◆ **Assignment**
Return the run of lines below that opens with the line containing "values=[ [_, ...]" and closes with the line containing "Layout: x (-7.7", keeping each one exact.

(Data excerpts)
+---+

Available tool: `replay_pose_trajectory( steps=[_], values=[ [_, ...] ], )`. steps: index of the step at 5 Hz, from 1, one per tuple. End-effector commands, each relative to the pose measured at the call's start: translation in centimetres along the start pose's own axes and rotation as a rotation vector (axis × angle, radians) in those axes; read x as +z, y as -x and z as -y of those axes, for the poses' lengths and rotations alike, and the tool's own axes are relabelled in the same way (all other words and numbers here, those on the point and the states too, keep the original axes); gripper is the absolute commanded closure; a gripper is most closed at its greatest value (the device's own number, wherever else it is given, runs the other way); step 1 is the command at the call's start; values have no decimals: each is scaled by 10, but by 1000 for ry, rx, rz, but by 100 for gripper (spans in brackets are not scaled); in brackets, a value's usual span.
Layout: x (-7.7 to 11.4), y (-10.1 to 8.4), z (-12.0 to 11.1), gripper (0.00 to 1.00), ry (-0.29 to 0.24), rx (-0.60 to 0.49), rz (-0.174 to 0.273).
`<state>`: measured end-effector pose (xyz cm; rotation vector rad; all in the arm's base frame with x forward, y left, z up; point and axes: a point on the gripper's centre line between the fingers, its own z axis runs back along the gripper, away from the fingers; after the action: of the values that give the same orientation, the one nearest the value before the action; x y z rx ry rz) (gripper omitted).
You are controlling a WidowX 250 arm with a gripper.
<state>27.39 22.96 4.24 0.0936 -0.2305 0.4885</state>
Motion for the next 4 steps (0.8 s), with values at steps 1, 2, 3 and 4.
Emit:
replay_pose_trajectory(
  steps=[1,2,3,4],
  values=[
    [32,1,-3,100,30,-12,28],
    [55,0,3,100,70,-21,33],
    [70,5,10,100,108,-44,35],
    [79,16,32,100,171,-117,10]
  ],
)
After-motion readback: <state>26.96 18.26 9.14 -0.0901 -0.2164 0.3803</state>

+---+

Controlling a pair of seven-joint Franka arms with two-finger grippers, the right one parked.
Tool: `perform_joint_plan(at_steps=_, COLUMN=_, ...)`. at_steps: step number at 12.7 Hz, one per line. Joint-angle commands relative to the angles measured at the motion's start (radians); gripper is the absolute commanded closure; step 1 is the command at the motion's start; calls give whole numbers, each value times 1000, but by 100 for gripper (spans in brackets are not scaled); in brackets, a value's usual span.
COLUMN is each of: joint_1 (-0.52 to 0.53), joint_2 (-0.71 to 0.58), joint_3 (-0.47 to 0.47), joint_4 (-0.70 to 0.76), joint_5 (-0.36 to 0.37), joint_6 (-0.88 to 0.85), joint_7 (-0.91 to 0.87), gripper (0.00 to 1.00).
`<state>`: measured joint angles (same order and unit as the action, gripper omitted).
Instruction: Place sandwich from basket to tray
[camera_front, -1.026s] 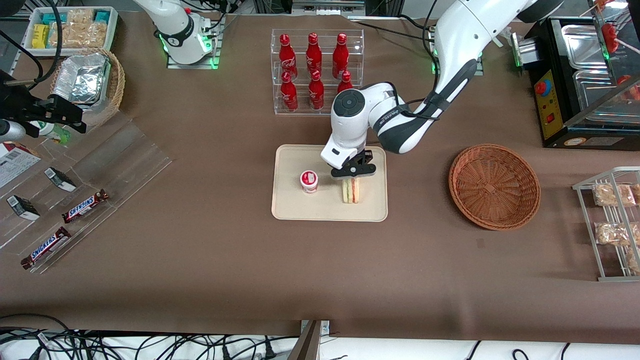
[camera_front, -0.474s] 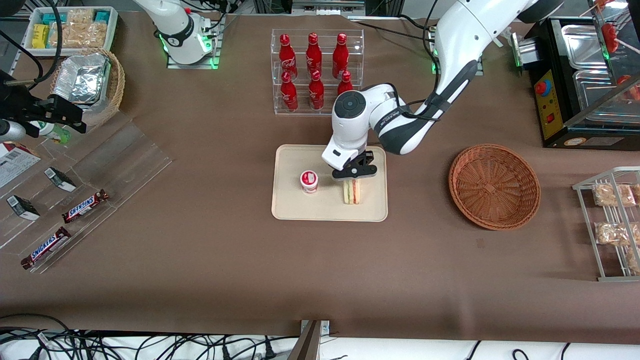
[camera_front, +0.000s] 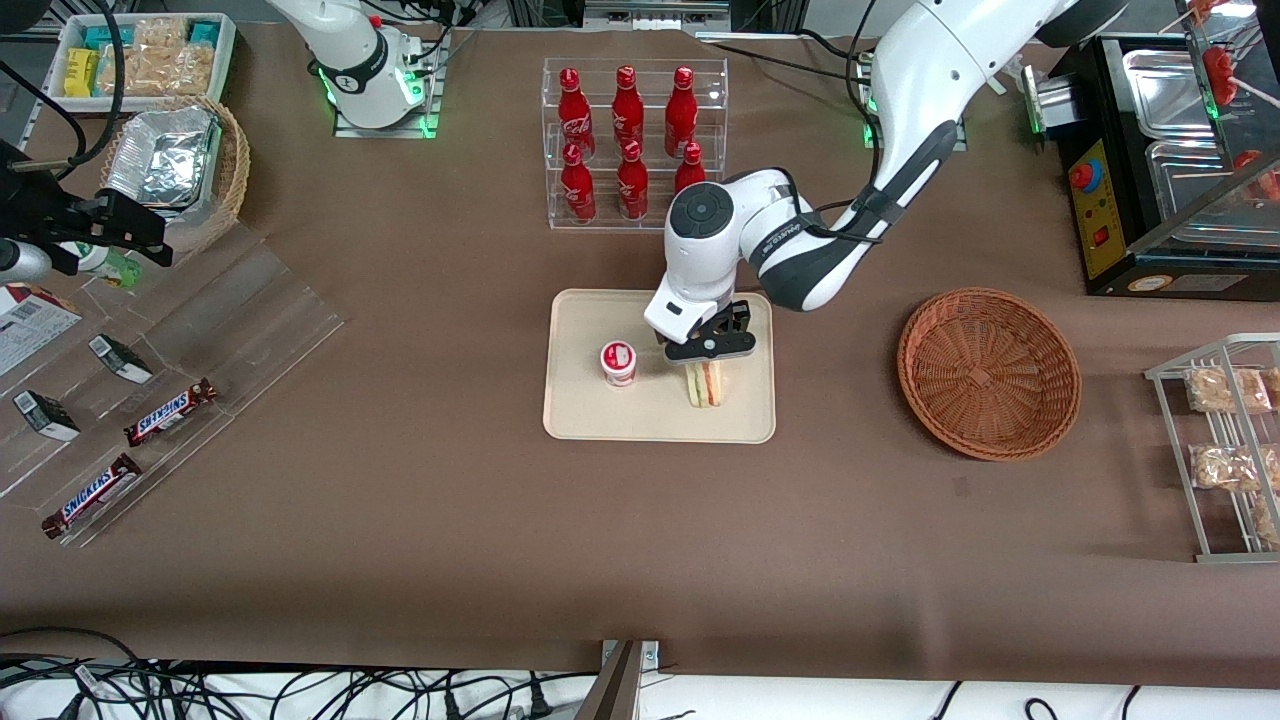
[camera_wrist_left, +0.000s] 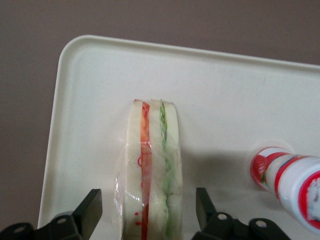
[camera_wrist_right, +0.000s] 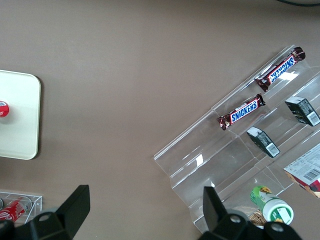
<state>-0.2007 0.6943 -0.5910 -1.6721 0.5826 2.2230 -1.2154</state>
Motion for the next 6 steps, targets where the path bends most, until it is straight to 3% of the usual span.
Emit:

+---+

◆ **Exercise response**
Available tool: `replay_pose_trajectory( steps=[_], values=[ [_, ...] ], )`. steps: index of the step at 5 Hz, from 1, one per tuple. End-effector commands, each relative to the pose measured at the call's start: translation in centimetres along the start pose's own axes and rotation as a rotation vector (axis × angle, radians) in those axes; read x as +z, y as -x and z as -y of those axes, for the poses' lengths and rotations alike, and the tool's own axes are relabelled in the same way (all other words and numbers here, those on the point and the states too, keep the original axes); gripper is the absolute commanded closure; a gripper is most closed at its greatest value (the device's own number, wherever else it is given, runs the other way); step 1 is the command at the call's start; values have no decimals: each is scaled by 10, but by 1000 for ry, rx, rz, but by 100 for gripper (spans in brackets are not scaled); in brackets, a value's usual span.
Layout: x (-7.7 to 11.4), y (-10.1 to 8.4), z (-12.0 to 11.1), gripper (0.00 to 1.00), ry (-0.29 to 0.24), rx (-0.60 to 0.49), rz (-0.174 to 0.273).

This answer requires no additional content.